3

This is my code for the union:

val dfToSave=dfMainOutput.union(insertdf.select(dfMainOutput).withColumn("FFAction", when($"FFAction" === "O" || $"FFAction" === "I", lit("I|!|")))

When I do union I get below error:

org.apache.spark.sql.AnalysisException: Union can only be performed on tables with the compatible column types. string <> boolean at the 11th column of the second table;;
'Union

Here is the schema of two dataframes:

insertdf.printSchema()
root
 |-- OrganizationID: long (nullable = true)
 |-- SourceID: integer (nullable = true)
 |-- AuditorID: integer (nullable = true)
 |-- AuditorOpinionCode: string (nullable = true)
 |-- AuditorOpinionOnInternalControlCode: string (nullable = true)
 |-- AuditorOpinionOnGoingConcernCode: string (nullable = true)
 |-- IsPlayingAuditorRole: boolean (nullable = true)
 |-- IsPlayingTaxAdvisorRole: boolean (nullable = true)
 |-- AuditorEnumerationId: integer (nullable = true)
 |-- AuditorOpinionId: integer (nullable = true)
 |-- AuditorOpinionOnInternalControlsId: string (nullable = true)
 |-- AuditorOpinionOnGoingConcernId: string (nullable = true)
 |-- IsPlayingCSRAuditorRole: boolean (nullable = true)
 |-- FFAction: string (nullable = true)
 |-- DataPartition: string (nullable = true)

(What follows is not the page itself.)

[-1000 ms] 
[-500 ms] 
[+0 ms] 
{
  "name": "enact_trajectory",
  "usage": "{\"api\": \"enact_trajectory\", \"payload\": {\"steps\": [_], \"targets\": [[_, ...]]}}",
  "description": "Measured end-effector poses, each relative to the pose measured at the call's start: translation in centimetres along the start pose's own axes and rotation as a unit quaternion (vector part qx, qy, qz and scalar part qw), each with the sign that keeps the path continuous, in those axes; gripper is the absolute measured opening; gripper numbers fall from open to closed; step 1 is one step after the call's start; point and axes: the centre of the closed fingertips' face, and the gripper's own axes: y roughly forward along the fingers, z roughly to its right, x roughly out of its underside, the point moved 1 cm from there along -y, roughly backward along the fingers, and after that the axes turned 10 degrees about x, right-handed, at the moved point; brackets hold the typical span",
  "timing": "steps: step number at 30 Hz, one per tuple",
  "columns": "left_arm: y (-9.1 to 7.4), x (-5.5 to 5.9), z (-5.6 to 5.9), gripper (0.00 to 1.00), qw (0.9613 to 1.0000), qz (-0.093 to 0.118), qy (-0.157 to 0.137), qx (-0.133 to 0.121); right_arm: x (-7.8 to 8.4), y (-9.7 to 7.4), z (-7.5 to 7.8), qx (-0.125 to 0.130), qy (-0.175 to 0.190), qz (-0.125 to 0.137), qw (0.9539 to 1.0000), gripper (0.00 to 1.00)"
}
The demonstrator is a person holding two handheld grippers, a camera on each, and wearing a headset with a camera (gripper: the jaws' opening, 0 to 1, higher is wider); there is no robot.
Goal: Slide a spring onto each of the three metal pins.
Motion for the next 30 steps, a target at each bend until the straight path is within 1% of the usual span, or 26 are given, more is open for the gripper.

Here is the schema of second dataframe:

dfMainOutput.printSchema()
root
 |-- OrganizationID: long (nullable = true)
 |-- SourceID: integer (nullable = true)
 |-- AuditorID: integer (nullable = true)
 |-- AuditorOpinionCode: string (nullable = true)
 |-- AuditorOpinionOnInternalControlCode: string (nullable = true)
 |-- AuditorOpinionOnGoingConcernCode: string (nullable = true)
 |-- IsPlayingAuditorRole: boolean (nullable = true)
 |-- IsPlayingTaxAdvisorRole: boolean (nullable = true)
 |-- AuditorEnumerationId: integer (nullable = true)
 |-- AuditorOpinionId: integer (nullable = true)
 |-- AuditorOpinionOnInternalControlsId: integer (nullable = true)
 |-- AuditorOpinionOnGoingConcernId: boolean (nullable = true)
 |-- IsPlayingCSRAuditorRole: string (nullable = true)
 |-- FFAction: string (nullable = true)
 |-- DataPartition: string (nullable = true)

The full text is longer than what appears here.